Lines below containing the word "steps" should be copied out.

####

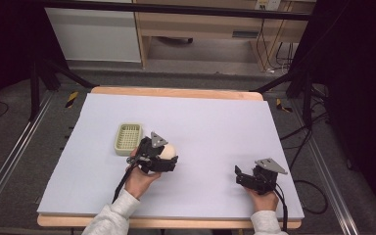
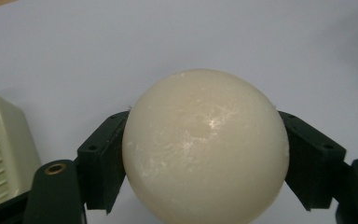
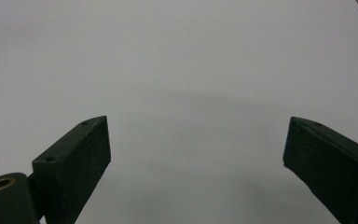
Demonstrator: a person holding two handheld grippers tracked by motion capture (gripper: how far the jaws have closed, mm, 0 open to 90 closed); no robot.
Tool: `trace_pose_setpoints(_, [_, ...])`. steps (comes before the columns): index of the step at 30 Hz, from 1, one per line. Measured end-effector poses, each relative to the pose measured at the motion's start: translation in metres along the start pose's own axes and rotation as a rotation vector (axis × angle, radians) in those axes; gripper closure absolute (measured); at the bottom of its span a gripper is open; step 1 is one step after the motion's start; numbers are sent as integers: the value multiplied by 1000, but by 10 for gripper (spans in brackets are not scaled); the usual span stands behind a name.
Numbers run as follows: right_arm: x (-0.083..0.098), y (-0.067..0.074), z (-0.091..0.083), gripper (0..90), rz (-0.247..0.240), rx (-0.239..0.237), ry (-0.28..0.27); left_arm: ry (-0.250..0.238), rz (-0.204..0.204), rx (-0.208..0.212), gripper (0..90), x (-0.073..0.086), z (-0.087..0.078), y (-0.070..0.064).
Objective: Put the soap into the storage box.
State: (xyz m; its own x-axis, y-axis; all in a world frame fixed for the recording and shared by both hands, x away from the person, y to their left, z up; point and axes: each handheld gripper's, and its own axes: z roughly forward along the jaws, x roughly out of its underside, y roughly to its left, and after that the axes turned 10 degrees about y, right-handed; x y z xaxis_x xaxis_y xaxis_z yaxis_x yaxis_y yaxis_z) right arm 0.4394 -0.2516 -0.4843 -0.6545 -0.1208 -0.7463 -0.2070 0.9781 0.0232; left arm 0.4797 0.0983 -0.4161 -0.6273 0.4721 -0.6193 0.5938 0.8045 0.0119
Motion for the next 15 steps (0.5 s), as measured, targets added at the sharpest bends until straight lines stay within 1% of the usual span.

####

(Finished exercise)
Tool: `trace_pose_setpoints(_, [_, ...])`. steps (comes before the columns): index of the step at 30 Hz, from 1, one per line. Measured end-effector poses, each relative to the pose measured at the motion's start: translation in metres along the start pose's own axes and rotation as a rotation vector (axis × angle, radians) in those axes; gripper closure absolute (measured); at the bottom of its span a gripper is open; step 1 is one step after the motion's start; numbers are sent as integers: the value multiplied by 1000, but by 10 for gripper (spans in brackets are not scaled); the usual span stands behind a name.
Motion for the next 15 steps (0.5 s), as measured, targets added at the sharpest bends until straight lines stay within 1% of the usual span.

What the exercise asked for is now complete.